Okay, but you have to admit that when people send you a facebook cappacino, that is just not the same as a real deal and hardly makes one feel warm and fuzzy and definitely not caffeinated…
And what’s up with all this pillow fighting?
Which is probably why I’m a Scrooge and never accept the lattes and beers and hugs and smiles and balloons and, and, and…
For those things, I want the real deal.
You know I don’t really believe all Boomers hate social networking, dont you? I was just trying to have a little fun with the Boomers. As a Gen Xer, its my god given right
Oh yes, I know. Like you, I don’t get the holier-than-thou attitude.

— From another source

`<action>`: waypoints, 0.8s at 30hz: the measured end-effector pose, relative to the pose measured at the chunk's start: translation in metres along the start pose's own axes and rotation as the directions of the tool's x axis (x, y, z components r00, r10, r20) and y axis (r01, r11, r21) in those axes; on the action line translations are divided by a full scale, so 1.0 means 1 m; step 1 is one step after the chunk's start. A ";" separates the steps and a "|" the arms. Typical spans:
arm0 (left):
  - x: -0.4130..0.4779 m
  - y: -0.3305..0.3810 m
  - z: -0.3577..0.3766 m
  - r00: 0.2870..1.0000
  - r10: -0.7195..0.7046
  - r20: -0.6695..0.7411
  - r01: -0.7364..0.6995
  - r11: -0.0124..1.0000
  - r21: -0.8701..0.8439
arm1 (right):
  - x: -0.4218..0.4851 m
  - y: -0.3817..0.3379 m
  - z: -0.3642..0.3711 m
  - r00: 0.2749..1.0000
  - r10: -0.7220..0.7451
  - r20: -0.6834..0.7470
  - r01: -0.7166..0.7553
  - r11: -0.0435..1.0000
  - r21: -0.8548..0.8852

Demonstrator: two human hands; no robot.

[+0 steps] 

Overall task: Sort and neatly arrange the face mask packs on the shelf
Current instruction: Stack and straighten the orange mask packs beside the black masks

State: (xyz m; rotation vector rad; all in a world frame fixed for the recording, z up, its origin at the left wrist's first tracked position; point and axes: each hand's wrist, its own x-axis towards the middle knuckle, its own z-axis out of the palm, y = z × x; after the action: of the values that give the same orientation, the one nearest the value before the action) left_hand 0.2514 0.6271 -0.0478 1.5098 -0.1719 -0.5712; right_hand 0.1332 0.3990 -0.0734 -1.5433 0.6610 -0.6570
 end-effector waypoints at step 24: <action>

And it’s not just limited to boomers, as I’m sure you’re aware.
I don’t understand those people (boomers or otherwise) who don’t use social networking and who can’t just leave those of us who do alone. Nope, they have to justify their choice to opt out by putting by putting down those of us who opt in by trying to make us wrong. Methinks there is some deep-seeded insecurity at play. But maybe not, maybe they’re just cantankerous.
Well, I don’t use social networking, but I haven’t wasted my breath criticizing others who do, expect perhaps to express my bafflement at the attraction of it. But there are a lot of things I don’t understand the attraction of. So I don’t do them, people who like them do, and the world goes on just fine.
Of course, I can’t understand why someone would care whether or not I approve. If someone wants to set me up as an icon of social approval, I’d rather they did it on the subject of starting unprovoked wars or other policies that kill people before they need to die.
Posting blog comments is about as sociable as I get. I readily admit to being cantankerous.
And you’ve got a cane to wave too, eh?
Actually, I do. Made it myself, down to trimming a branch for the wood. I used electrical tape to stripe it, a candy cane pattern (currently black & white).
It garners a lot of comments from people. I may not have an important purpose in life, but I do provide occasional comic relief.